Voor duurzame ontwikkeling van Suriname zijn tevens structurele hervormingen van overheid (Public Sector Reform) en economie (Private Sector Development) noodzakelijk. In dit kader wordt uitgekeken naar het Meerjaren Ontwikkelingsplan (MOP) van de in augustus 2005 aangetreden nieuwe Surinaamse regering. Het MOP zal naar verwachting in de maand maart gepresenteerd worden. Ook zal de Inter-American Development Bank medio 2006 een stappenplan voor Public Sector Reform afronden (de zogenaamde 'road map'), die in opdracht van de Surinaamse regering wordt vervaardigd.
Vraag 3
Hoe wil de Surinaamse regering uitvoering geven aan de in 2005 door de Nationale Assemblee aangenomen resolutie die vroeg om besteding van de resterende Verdragsmiddelen binnen vijf jaar?
Vraag 4
Welke behoefte bestaat er in Suriname nog aan de besteding van de Pariteitsmiddelen en hoe staat het met het overleg tussen Suriname en Nederland terzake?
Antwoord vraag 3 en 4
Van de Verdragsmiddelen resteren een deel van de schenkingsmiddelen en alle pariteitsmiddelen.

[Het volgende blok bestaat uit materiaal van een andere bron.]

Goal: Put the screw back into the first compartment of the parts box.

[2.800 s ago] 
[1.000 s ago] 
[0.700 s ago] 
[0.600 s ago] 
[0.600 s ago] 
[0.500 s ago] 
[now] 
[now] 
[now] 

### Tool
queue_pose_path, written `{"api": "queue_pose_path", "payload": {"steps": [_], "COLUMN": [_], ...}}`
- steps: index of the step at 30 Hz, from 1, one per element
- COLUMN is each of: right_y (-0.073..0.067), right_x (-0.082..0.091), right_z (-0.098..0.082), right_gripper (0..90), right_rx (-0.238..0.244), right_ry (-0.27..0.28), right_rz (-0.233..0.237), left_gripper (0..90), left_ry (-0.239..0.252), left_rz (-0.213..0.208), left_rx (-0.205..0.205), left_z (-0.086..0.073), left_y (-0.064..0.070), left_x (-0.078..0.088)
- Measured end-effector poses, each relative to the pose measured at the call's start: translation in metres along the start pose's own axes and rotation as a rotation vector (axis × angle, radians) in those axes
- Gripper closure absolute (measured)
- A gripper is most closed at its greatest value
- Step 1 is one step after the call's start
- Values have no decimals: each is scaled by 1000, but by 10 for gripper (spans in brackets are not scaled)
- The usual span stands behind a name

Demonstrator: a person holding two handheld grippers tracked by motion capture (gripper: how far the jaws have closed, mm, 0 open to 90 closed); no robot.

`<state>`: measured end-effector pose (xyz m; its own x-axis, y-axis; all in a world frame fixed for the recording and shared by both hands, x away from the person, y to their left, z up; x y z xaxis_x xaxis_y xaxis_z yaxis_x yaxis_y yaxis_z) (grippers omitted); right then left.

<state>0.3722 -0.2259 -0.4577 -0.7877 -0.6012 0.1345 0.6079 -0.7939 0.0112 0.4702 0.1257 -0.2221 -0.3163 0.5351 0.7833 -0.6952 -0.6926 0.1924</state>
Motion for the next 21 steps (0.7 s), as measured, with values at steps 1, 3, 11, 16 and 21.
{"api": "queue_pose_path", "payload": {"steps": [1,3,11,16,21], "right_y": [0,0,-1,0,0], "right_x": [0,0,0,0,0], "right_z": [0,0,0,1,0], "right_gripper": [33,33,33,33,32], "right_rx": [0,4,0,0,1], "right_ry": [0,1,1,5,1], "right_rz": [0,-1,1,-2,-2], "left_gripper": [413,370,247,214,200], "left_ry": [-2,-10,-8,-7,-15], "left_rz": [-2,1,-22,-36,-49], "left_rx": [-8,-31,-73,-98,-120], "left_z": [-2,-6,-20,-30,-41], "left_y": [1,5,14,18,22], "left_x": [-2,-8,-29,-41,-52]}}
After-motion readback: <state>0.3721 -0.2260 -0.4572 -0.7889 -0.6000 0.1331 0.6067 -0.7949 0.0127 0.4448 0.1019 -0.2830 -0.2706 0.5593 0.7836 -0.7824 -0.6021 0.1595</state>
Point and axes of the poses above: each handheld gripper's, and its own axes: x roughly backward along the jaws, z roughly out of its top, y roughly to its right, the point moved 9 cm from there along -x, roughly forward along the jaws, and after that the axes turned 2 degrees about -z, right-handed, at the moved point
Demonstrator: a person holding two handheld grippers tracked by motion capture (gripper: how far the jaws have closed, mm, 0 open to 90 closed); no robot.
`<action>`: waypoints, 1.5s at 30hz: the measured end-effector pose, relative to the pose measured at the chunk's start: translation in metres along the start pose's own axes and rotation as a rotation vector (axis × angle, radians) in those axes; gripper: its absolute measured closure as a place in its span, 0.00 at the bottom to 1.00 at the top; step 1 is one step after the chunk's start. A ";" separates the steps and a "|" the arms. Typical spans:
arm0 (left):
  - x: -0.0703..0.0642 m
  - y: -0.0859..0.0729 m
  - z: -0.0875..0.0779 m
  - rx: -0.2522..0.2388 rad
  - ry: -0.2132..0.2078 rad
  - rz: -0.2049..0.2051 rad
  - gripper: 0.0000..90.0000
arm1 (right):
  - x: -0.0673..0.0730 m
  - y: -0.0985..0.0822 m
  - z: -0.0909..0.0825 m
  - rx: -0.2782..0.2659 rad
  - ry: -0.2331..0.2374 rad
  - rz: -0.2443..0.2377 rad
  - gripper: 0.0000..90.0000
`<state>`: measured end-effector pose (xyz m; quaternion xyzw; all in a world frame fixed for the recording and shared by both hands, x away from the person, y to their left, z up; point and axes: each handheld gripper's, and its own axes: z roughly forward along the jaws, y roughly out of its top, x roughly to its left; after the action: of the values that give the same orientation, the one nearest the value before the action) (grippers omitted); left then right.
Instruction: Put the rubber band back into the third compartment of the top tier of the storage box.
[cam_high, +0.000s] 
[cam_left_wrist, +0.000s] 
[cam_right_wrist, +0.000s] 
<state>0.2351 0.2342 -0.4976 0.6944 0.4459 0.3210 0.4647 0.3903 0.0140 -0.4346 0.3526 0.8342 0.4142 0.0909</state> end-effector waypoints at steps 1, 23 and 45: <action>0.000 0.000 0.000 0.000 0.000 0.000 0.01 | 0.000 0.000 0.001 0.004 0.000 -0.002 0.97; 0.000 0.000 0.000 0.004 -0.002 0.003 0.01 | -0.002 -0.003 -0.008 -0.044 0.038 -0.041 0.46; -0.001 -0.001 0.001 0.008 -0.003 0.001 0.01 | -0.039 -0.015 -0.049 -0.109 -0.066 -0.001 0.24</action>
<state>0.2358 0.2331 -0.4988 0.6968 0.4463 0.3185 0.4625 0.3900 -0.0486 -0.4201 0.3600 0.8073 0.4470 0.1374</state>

In het beleidsoverleg van 2005 is met Suriname een verdeling van de resterende schenkingsmiddelen overeengekomen, waarin deze in het tijdsbestek van vijf jaar voor zes sectoren en capaciteitsopbouw zullen worden aangewend. Vier sectoren zijn in uitvoering: Gezondheidszorg, Onderwijs, Landbouw en Huisvesting. Het sectorplan Rechtsbescherming en Veiligheid is thans in de goedkeuringsfase. Het sectorplan Milieu is nog in ontwikkeling.
De zes sectoren worden in het MOP van Suriname opgenomen. De tijdshorizon valt samen met de regeerperiode van vijf jaar van de huidige Surinaamse regering.
Tijdens het beleidsoverleg van 2005 is eveneens overeenstemming bereikt met Suriname over de besteding van de pariteitsmiddelen. Deze zullen parallel aan de resterende schenkingsmiddelen in de komende vijf jaar worden bestemd voor de noodzakelijke Public Sector Reform en Private Sector Development.
Wanneer aan Public Sector Reform en Private Sector Development uitvoering wordt gegeven en op voorwaarde van goed beheer van de openbare financiën, is lastens de pariteitsmiddelen begrotingssteun ter ondersteuning van Public Sector Reform en Private Sector Development een optie.
Aanstaand voorjaar is beleidsoverleg voorzien met de nieuwe minister voor Planning en Ontwikkelingssamenwerking van Suriname, de heer Van Ravenswaay. Het MOP, de voortgang in de sectoren, Public Sector Reform en Private Sector Development staan dan onder meer op de agenda.